Exercise:
Search the records for the string "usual" and copy every line where it turns up.

[Recorded data]
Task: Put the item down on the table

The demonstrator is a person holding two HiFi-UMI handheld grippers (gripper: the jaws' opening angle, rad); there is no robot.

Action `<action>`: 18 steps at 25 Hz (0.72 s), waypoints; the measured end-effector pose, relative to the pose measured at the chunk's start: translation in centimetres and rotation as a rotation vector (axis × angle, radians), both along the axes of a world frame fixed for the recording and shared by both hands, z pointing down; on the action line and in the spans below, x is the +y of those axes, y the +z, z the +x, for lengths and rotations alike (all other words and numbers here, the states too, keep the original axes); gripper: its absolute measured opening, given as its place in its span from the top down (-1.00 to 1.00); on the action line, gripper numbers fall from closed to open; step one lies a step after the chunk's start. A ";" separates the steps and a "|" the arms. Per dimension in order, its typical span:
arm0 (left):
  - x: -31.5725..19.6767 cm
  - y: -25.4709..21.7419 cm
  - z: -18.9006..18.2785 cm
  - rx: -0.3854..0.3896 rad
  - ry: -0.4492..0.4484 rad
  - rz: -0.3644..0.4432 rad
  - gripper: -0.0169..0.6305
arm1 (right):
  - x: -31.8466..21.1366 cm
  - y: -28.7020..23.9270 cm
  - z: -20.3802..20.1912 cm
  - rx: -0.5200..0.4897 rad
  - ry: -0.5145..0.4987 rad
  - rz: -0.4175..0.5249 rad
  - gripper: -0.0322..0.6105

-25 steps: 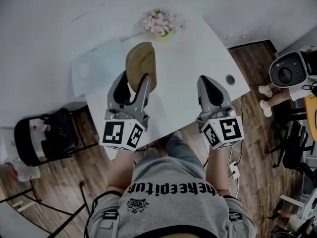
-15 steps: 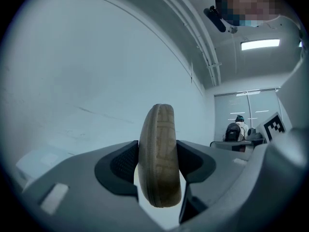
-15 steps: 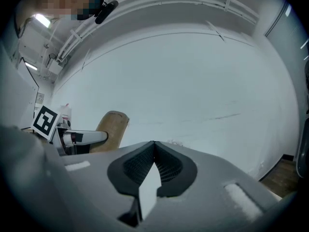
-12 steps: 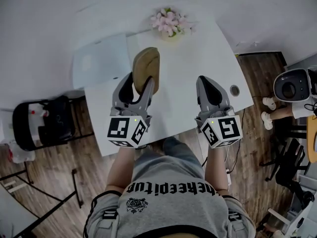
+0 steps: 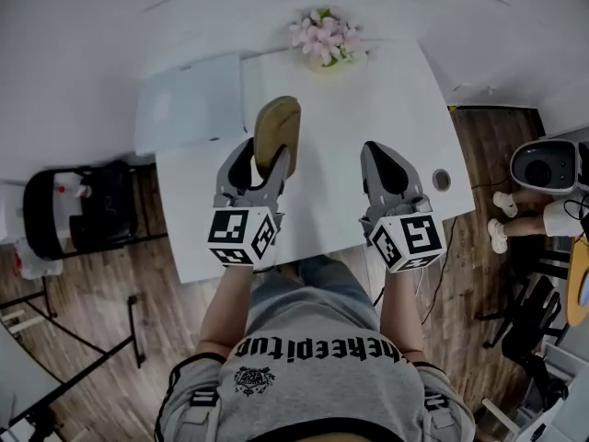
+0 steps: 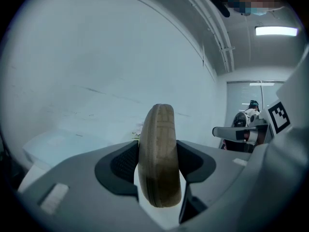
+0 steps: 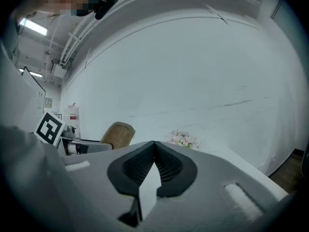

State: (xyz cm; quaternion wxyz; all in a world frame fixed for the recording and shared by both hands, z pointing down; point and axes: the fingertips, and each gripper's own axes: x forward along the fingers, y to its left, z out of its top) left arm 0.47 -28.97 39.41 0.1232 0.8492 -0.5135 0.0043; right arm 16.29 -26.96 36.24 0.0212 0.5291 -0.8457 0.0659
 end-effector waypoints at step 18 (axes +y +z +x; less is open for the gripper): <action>-1.0 8.5 1.3 -0.096 -0.069 -0.229 0.19 | -2.3 3.1 0.7 -0.019 -0.096 -0.077 0.89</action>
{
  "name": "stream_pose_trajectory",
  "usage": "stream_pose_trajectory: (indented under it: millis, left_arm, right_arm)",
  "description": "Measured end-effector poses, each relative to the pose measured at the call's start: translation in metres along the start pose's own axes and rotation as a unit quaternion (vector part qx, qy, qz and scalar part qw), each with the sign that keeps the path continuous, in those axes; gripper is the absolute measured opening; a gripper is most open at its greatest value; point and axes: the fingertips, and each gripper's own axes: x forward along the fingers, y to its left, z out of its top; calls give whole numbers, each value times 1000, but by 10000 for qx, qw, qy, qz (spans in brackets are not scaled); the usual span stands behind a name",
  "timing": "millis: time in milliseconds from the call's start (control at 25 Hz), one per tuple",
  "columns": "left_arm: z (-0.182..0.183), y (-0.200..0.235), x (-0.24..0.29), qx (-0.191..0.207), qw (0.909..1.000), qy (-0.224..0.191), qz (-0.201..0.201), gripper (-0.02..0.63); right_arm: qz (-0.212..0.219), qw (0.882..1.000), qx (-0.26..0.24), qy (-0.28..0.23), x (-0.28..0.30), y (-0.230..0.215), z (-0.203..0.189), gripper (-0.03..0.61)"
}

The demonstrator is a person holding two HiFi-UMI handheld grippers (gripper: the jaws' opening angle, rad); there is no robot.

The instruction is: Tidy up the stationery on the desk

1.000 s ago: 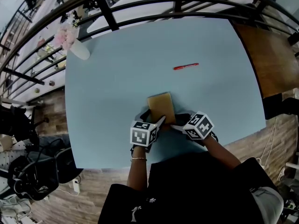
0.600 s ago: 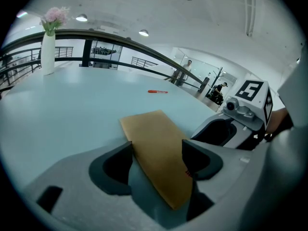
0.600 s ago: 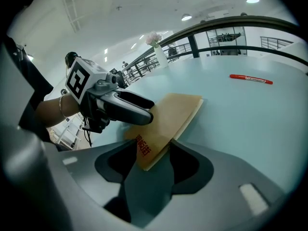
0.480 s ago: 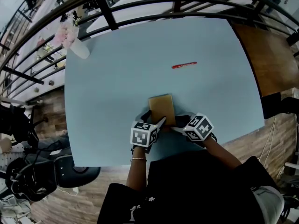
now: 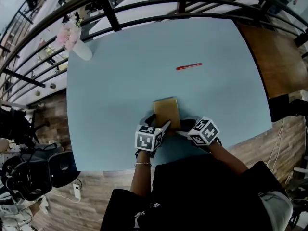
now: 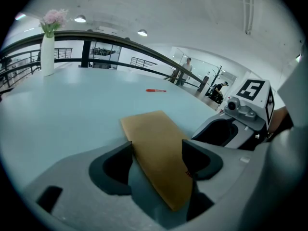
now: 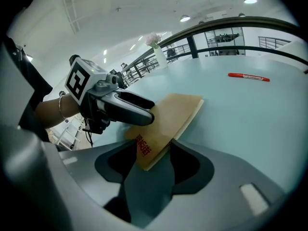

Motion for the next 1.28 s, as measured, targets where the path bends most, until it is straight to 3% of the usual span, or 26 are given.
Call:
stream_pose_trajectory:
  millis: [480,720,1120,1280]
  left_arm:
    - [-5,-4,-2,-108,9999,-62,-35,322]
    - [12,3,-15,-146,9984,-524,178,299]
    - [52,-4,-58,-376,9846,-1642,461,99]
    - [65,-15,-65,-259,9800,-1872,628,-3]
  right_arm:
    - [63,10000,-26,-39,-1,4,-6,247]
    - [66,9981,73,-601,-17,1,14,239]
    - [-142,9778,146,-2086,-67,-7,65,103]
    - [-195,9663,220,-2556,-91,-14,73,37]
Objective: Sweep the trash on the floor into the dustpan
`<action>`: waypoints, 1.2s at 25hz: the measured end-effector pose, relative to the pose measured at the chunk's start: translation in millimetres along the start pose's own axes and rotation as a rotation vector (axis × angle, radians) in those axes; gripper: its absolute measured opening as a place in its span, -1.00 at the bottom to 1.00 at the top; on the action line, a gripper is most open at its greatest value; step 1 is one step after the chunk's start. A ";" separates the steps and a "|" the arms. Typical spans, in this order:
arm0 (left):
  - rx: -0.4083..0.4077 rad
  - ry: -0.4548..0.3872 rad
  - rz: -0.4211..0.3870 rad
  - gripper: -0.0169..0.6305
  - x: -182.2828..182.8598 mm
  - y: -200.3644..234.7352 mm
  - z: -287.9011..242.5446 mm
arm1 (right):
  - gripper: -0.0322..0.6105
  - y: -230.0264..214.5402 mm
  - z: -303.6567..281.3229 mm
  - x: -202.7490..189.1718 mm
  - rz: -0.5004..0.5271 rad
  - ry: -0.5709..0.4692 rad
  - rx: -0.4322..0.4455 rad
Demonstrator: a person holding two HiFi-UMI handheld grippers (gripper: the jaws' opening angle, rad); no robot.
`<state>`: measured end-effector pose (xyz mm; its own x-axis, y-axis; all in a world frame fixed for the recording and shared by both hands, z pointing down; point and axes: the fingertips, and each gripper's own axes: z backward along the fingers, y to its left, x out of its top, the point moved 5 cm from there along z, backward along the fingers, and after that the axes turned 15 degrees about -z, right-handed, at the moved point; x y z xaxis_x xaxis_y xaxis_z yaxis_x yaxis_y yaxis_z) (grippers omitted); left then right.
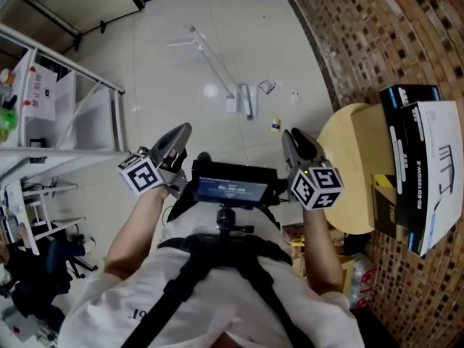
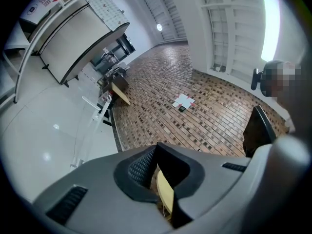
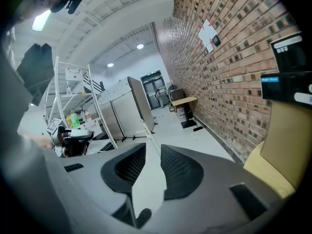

Answer section:
  "description": "Measured end-effector poses, each relative to the pose measured at the call's start: translation in metres along the start pose's own axes and rotation as a unit quaternion (vector part qx, qy, qz and scalar part qw), each with the sign that keeps the path continuous, in those axes; gripper is the absolute measured opening; a gripper is most open at its greatest value; point and axes: the fingertips, and each gripper's own axes: x forward along the fingers, y to its left, z out of its top; calls give whole numbers, each value times 1000, but by 10000 for qx, qw, qy, qz (spans in brackets are not scaled); the usual span stands behind a name",
Motion for the next 1.28 s, as measured, targets where the path bends most, until it is straight to 3% of the usual span, or 26 are given.

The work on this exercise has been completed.